Sandoz Recalls Losartan Potassium and Ezetimibe Prescription Drug Bottles Due to Failure to Meet Child-Resistant Closure Requirements

Recall Insight

This CPSC action (record #19194) was formally reported on August 29, 2019. It is classified under Moderate severity, with a current status of Active. Sandoz Inc., of Princeton, N.J. is listed as the recalling firm. Federal records indicate About 636,000 units are affected, a scale large enough to require multi-state distribution tracking.

The documented reason for this recall is: The prescription drug packaging is not child resistant as required by the Poison Prevention Packaging Act, posing a poisoning risk if swallowed by children. Distribution information was not included in the agency filing, so consumers should assume broad potential exposure until the firm publishes point-of-sale details. The remedy documented by the agency is: Consumers should immediately secure the medications to keep them out of the sight and reach of children and contact Sandoz for a free replacement child resistant bottle cap. Once the medication is se… — consumers holding this product should act on that instruction rather than relying on general guidance.
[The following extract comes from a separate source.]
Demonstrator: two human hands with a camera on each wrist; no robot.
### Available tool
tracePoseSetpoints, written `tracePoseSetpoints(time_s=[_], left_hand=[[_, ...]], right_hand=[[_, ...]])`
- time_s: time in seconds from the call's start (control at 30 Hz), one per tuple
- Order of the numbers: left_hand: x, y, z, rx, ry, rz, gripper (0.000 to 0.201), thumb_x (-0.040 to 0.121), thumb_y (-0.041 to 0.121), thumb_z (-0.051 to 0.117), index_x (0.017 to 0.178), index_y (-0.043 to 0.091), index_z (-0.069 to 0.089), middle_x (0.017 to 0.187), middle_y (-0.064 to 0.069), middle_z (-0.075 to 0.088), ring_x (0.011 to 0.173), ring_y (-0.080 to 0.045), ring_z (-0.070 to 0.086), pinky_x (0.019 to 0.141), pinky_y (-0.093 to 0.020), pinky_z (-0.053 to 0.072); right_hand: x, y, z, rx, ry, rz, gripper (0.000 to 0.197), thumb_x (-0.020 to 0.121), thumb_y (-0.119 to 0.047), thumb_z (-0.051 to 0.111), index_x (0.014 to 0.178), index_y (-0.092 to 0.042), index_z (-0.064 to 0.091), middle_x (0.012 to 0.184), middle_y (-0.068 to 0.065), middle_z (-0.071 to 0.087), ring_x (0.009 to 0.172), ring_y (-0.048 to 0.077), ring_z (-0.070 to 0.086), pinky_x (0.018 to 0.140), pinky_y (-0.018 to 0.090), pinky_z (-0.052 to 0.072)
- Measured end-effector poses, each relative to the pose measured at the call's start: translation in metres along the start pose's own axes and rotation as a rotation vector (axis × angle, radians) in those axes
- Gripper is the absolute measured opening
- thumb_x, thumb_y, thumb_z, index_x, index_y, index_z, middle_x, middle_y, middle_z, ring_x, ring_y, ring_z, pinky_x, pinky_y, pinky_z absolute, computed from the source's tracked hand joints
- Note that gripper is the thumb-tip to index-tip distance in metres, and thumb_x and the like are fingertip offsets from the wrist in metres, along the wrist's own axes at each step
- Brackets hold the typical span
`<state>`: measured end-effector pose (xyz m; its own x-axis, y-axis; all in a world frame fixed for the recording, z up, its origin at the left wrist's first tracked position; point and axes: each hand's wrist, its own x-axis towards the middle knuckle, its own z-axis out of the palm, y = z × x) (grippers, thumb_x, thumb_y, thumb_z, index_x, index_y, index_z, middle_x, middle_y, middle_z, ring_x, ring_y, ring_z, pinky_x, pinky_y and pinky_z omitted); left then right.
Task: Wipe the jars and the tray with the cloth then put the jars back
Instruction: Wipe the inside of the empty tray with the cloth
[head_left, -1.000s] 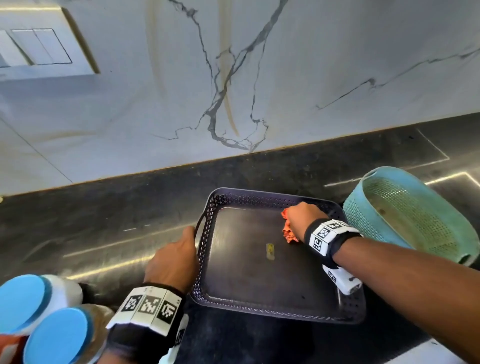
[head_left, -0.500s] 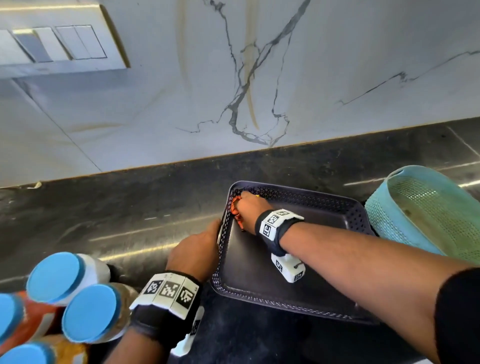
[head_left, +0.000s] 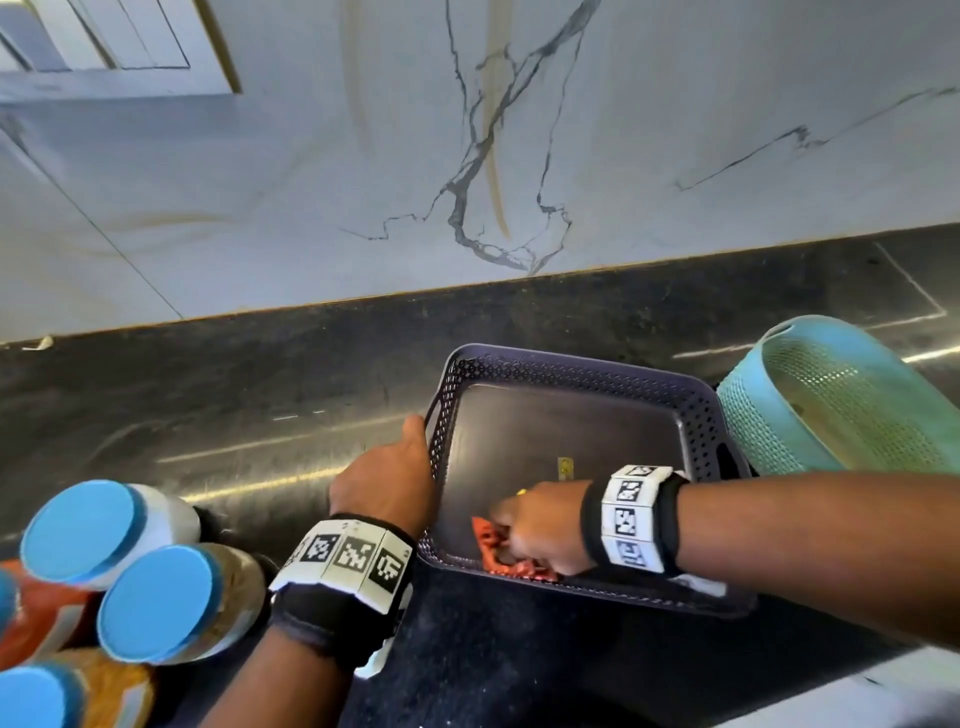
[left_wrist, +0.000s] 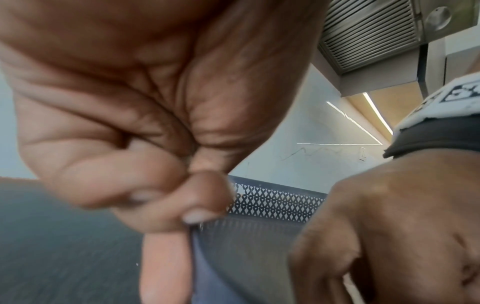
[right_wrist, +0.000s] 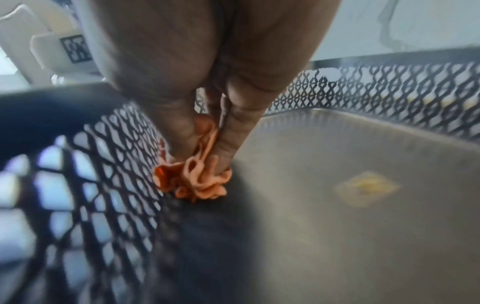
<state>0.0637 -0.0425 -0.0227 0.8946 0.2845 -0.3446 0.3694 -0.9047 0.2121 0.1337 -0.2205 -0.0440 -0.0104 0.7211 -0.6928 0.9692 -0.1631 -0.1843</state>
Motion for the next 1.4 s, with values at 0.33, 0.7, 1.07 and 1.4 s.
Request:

To put this record in context, PlainRecalls indexes 83,949 recalls across the FDA, CPSC, NHTSA and USDA FSIS going back to 1995. Within the same product category, the database holds 6 closely related recalls, of which 1 were also issued by CPSC. That clustering is a signal — repeated actions in a narrow category often indicate a systemic quality-control issue, a supplier-wide contamination, or a design defect that has propagated across product lines. This recall is roughly 7 years old; older recalls can remain relevant because many units enter resale, rental, and secondary-market channels where the original warning never reaches the end user. Always cross-check the recall number against the official agency page before relying on any summary.